46. In industrial disputes, litigation often continues for years. During that period, workers face uncertainty about wages and future employment. Employers face uncertainty about liability and survival of the business. Because of this uncertainty, both sides may decide to negotiate and reach a middle path. The Supreme Court recognised that such negotiations involve compromise. One side may give up part of its claim to secure immediate relief. The other side may agree to pay more than what it believes is strictly payable in order to bring finality. The principle laid down is that a settlement must be viewed as a package deal. Courts should not separate one clause and test it in isolation. A settlement may provide some benefits while reducing or adjusting others. If, overall, it reflects a reasonable and fair adjustment reached through negotiation, it cannot be labelled unfair merely because one component appears less favourable when compared with a possible court award.
47. Applying this reasoning to the present matter, the background becomes important. The company had stopped operations. Proceedings before BIFR were pending. There was uncertainty about recovery of dues and about the future of the establishment. In such circumstances, a settlement offering advance payment, phased disbursement and eventual closure of claims was a practical method to resolve a long pending dispute.
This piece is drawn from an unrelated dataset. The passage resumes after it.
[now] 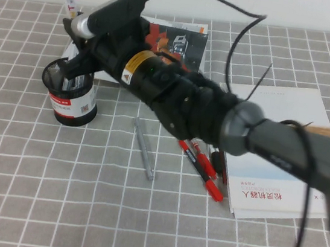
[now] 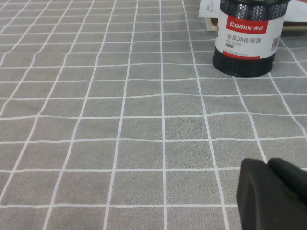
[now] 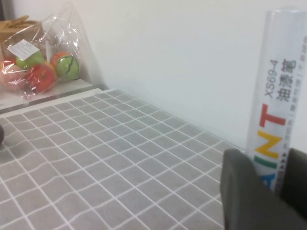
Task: Put the pen into the pen holder
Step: Place the pen onto the pen holder
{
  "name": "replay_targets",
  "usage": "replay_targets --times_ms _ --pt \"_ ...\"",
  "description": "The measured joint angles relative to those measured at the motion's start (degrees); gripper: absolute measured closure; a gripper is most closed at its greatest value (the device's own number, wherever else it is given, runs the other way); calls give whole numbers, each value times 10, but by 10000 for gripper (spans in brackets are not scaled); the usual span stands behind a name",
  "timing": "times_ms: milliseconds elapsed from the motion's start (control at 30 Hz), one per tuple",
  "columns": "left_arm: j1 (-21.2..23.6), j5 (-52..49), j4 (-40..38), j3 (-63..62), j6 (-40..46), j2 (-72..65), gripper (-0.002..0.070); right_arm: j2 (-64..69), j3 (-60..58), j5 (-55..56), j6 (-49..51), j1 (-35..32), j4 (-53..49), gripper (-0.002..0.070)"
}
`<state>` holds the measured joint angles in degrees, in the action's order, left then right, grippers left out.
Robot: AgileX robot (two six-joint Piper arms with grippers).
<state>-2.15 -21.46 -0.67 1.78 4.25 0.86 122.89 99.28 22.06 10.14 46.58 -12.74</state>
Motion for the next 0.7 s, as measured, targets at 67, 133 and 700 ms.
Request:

48. The petitioners seek to reopen the settlement mainly by comparing the amounts paid with what they believe they were entitled to under another method of calculation. Herbertsons cautions against this approach. The proper question is not whether the workmen might have obtained more through prolonged litigation. The real question is whether the settlement, seen as a whole, was a genuine compromise reached in the prevailing conditions. The record shows that a large number of workers accepted the settlement and received payments. The terms were acted upon over a period of time. This conduct supports the inference that the settlement was treated as a workable resolution at that stage. Once parties have accepted and implemented such an arrangement, the court should interfere only if there is clear proof of illegality, fraud, or violation of mandatory statutory rights. Therefore, the judgment of Herbertsons reminds the Court that industrial peace and negotiated settlements deserve respect. Unless the settlement is shown to be fundamentally unfair or contrary to law, it should not be disturbed merely because one side later feels that a better bargain might have been possible. Herbertsons applies here to say that the settlement must be judged in the context of the difficult circumstances in which it was made, treated as a complete package, and upheld unless strong and specific reasons exist to reject it.
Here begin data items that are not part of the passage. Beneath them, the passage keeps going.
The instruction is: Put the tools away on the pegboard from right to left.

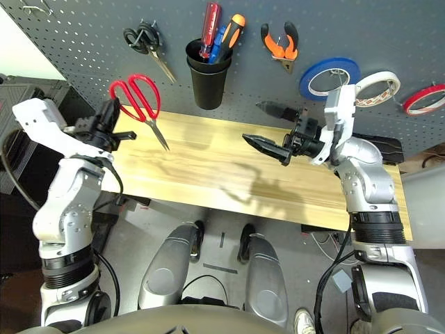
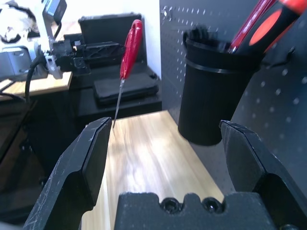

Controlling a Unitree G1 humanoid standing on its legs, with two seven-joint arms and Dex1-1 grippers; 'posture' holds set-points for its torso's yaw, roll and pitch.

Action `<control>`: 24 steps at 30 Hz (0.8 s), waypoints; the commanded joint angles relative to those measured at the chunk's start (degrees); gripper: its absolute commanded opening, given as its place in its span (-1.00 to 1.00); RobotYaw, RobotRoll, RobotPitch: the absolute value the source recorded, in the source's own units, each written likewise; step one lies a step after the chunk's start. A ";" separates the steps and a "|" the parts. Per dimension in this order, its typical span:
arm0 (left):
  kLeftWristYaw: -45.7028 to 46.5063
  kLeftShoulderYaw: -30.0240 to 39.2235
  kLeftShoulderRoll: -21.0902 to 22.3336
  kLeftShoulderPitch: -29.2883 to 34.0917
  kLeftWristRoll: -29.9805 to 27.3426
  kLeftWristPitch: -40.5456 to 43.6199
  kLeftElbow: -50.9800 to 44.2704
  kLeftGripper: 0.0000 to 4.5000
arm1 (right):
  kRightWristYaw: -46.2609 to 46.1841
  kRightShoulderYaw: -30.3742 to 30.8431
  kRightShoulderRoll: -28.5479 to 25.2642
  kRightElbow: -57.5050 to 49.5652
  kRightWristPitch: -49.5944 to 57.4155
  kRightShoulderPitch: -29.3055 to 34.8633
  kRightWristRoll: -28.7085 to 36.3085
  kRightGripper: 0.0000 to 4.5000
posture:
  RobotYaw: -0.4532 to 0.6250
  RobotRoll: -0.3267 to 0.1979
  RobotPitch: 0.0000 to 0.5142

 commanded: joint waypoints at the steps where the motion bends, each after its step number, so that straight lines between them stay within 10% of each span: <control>1: 0.01 1.24 1.48 -2.30 -2.39 0.86 -1.63 -0.99 | -0.56 -2.37 -1.73 -2.57 1.80 -0.18 2.03 1.00 | 0.39 0.25 0.00; 24: -2.75 0.92 8.98 -15.49 1.35 -0.82 17.03 -0.99 | -5.34 -2.65 -2.30 -6.44 6.24 -5.53 4.85 1.00 | 0.29 0.25 -0.06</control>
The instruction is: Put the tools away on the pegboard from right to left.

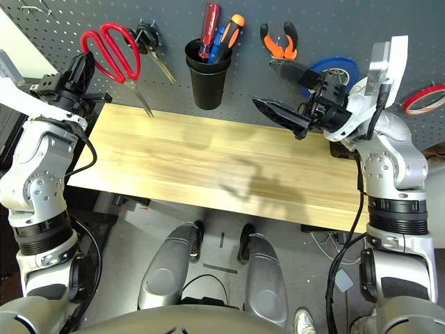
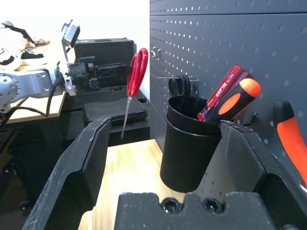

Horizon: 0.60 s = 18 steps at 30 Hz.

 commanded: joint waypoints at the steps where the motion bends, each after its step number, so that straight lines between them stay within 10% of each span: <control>1: -1.30 -1.32 0.65 -1.62 1.76 -1.24 4.11 -0.99 | -0.39 0.21 0.61 -1.02 -0.53 0.38 -0.62 1.00 | 0.29 0.25 -0.06; 15: -7.66 -5.85 1.11 -15.08 9.57 -11.26 34.68 -0.99 | -1.61 2.06 4.40 1.45 -3.94 -0.86 -4.65 1.00 | 0.29 0.25 -0.08; 18: -10.46 -8.60 1.10 -12.80 11.70 -12.47 37.33 -0.57 | -3.50 2.61 6.47 2.47 -6.78 -0.77 -7.00 1.00 | 0.26 0.25 -0.12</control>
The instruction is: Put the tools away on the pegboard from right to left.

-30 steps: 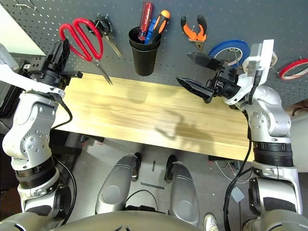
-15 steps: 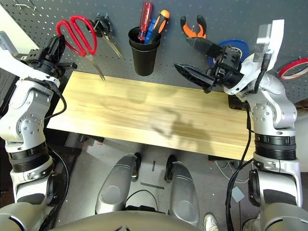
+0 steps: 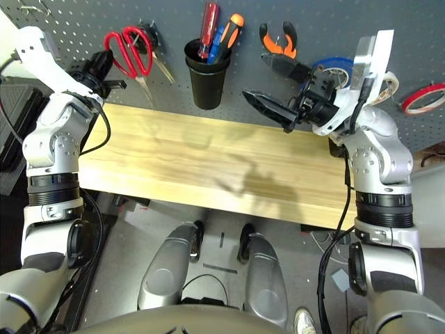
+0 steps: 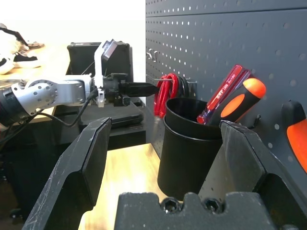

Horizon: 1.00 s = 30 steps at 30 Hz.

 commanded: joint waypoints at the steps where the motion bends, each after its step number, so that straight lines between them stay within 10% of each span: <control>1: -4.29 -3.82 -0.39 4.58 3.12 -2.73 2.69 -0.43 | -2.54 0.49 2.28 1.17 -3.78 0.65 -2.92 1.00 | 0.25 0.25 -0.12; 9: -8.54 -5.48 -0.38 21.55 4.30 -6.59 -8.74 0.96 | -12.72 0.05 8.55 1.27 -10.22 7.31 -9.80 1.00 | 0.26 0.25 -0.10; 30: 0.88 3.84 -1.76 33.74 7.89 -26.45 -1.97 0.98 | -56.73 -11.64 11.67 28.20 -34.17 13.90 -31.03 1.00 | 0.21 0.25 -0.30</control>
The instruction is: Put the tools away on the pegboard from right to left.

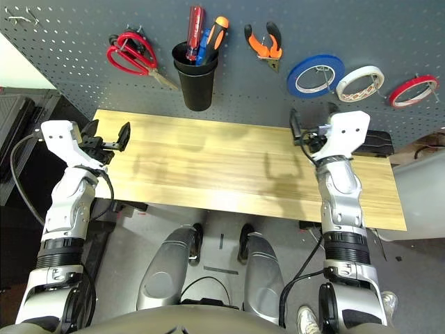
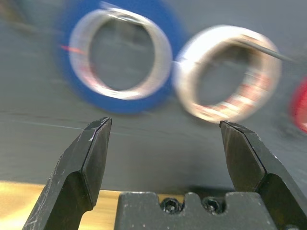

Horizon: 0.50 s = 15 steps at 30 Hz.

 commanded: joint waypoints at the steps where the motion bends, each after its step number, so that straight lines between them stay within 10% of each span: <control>1: 1.18 2.18 0.42 1.40 0.82 -3.97 4.61 0.98 | -4.89 -2.93 -1.69 6.97 -4.79 -0.59 -1.31 1.00 | 0.21 0.25 -0.34; 15: 1.88 4.45 2.01 -1.15 0.68 -10.67 12.60 0.98 | -9.71 -3.40 -5.57 25.56 -14.63 -8.96 -1.05 1.00 | 0.25 0.25 -0.54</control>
49. On the facts before me the petitioners were employees whose employment was in suspense after 16 November 1999. They were entitled to wages and statutory benefits unless they validly accepted a voluntary retirement scheme. The evidence shows a negotiated settlement dated 31 March 2005, widely accepted and acted upon by the workforce. The petitioners received advance and subsequent payments and issued receipts. They failed to prove fraud or coercion with the necessary particularity. They did not establish that the settlement reduced statutory minimum below mandatory levels. They delayed their protest.
50. For these reasons, I find no legal error in the Industrial Court’s conclusion that the complaint was not maintainable as pressed, and that the settlement and corrigendum operate to bar the petitioners’ claims as presented. The Industrial Court evaluated the documents, framed relevant issues, and recorded findings supported by evidence. I will not interfere with those findings.
51. Hence, I pass following order. All the writ petitions stand dismissed.
52. There will be no order as to costs.
53. All pending interlocutory application(s), if any, stand disposed of. (AMIT BORKAR, J.)